── INFORMATION SHOWN

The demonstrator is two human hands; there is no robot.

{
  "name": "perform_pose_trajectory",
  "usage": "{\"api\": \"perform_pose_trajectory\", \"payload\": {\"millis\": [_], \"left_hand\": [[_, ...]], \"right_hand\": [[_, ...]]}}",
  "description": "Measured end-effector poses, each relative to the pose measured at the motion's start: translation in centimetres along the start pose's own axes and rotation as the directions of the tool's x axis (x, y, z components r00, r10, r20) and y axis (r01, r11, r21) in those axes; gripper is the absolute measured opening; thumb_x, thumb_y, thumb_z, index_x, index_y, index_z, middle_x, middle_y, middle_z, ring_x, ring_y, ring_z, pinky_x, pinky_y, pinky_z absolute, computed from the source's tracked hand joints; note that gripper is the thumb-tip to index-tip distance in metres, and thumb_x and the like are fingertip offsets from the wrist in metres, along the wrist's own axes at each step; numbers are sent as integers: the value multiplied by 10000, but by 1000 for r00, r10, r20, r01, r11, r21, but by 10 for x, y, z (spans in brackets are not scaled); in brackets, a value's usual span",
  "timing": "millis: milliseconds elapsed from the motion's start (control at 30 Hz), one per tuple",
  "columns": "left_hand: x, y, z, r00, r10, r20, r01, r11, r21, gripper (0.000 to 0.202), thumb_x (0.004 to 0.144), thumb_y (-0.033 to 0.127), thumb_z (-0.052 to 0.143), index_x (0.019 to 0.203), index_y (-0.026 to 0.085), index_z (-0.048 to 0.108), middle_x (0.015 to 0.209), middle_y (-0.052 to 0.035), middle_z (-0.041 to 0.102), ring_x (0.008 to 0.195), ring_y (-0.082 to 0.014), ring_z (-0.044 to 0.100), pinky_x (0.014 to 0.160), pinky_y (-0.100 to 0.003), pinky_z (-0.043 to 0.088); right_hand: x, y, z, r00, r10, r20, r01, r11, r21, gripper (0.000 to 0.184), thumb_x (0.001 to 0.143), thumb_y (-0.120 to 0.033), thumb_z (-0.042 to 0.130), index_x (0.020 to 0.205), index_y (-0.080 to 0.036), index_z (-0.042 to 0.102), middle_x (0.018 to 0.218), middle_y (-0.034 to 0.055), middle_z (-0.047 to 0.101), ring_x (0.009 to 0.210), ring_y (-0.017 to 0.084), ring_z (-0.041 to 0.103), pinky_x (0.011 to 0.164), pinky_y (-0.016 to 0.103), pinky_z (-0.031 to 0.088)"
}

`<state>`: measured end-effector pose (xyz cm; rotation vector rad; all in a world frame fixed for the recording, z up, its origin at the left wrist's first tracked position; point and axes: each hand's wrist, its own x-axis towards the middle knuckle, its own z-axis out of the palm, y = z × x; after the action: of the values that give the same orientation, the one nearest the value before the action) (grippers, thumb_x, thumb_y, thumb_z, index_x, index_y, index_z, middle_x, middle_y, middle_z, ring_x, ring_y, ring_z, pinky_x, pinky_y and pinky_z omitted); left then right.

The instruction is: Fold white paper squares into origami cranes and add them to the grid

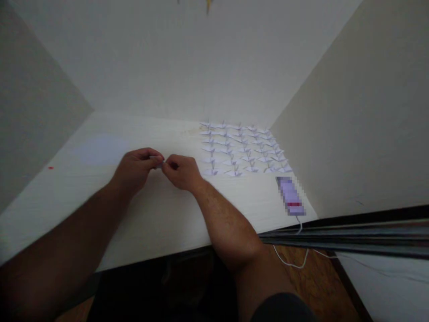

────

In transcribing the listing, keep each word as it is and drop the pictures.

* COMPLETED TASK *
The demonstrator is two human hands; there is no robot.

{
  "name": "perform_pose_trajectory",
  "usage": "{\"api\": \"perform_pose_trajectory\", \"payload\": {\"millis\": [_], \"left_hand\": [[_, ...]], \"right_hand\": [[_, ...]]}}",
  "description": "Measured end-effector poses, each relative to the pose measured at the motion's start: translation in centimetres along the start pose's own axes and rotation as the directions of the tool's x axis (x, y, z components r00, r10, r20) and y axis (r01, r11, r21) in those axes; gripper is the absolute measured opening; thumb_x, thumb_y, thumb_z, index_x, index_y, index_z, middle_x, middle_y, middle_z, ring_x, ring_y, ring_z, pinky_x, pinky_y, pinky_z absolute, computed from the source's tracked hand joints; note that gripper is the thumb-tip to index-tip distance in metres, and thumb_x and the like are fingertip offsets from the wrist in metres, along the wrist's own axes at each step; numbers are sent as integers: the value multiplied by 10000, but by 1000 for r00, r10, r20, r01, r11, r21, but by 10 for x, y, z (spans in brackets are not scaled); in brackets, a value's usual span",
  "timing": "millis: milliseconds elapsed from the motion's start (control at 30 Hz), one per tuple",
  "columns": "left_hand: x, y, z, r00, r10, r20, r01, r11, r21, gripper (0.000 to 0.202), thumb_x (0.004 to 0.144), thumb_y (-0.033 to 0.127), thumb_z (-0.052 to 0.143), index_x (0.019 to 0.203), index_y (-0.026 to 0.085), index_z (-0.048 to 0.108), middle_x (0.015 to 0.209), middle_y (-0.052 to 0.035), middle_z (-0.041 to 0.102), ring_x (0.008 to 0.195), ring_y (-0.082 to 0.014), ring_z (-0.044 to 0.100), pinky_x (0.014 to 0.160), pinky_y (-0.100 to 0.003), pinky_z (-0.043 to 0.088); right_hand: x, y, z, r00, r10, r20, r01, r11, r21, gripper (0.000 to 0.184), thumb_x (0.001 to 0.143), thumb_y (-0.120 to 0.033), thumb_z (-0.042 to 0.130), index_x (0.020 to 0.205), index_y (-0.080 to 0.036), index_z (-0.042 to 0.102), middle_x (0.018 to 0.218), middle_y (-0.034 to 0.055), middle_z (-0.047 to 0.101), ring_x (0.009 to 0.210), ring_y (-0.017 to 0.084), ring_z (-0.041 to 0.103), pinky_x (0.011 to 0.164), pinky_y (-0.016 to 0.103), pinky_z (-0.031 to 0.088)"
}

`<state>`: measured end-effector pose (xyz cm; rotation vector rad; all in a world frame fixed for the recording, z up, its origin at the left wrist's first tracked position; point and axes: each hand's wrist, its own x-axis towards the middle knuckle, its own z-axis out of the palm, y = z × x; after the action: of the values that give the same orientation, the one nearest the value before the action) (grippers, thumb_x, thumb_y, thumb_z, index_x, index_y, index_z, middle_x, middle_y, middle_z, ring_x, ring_y, ring_z, pinky_x, pinky_y and pinky_z omitted); left then right.

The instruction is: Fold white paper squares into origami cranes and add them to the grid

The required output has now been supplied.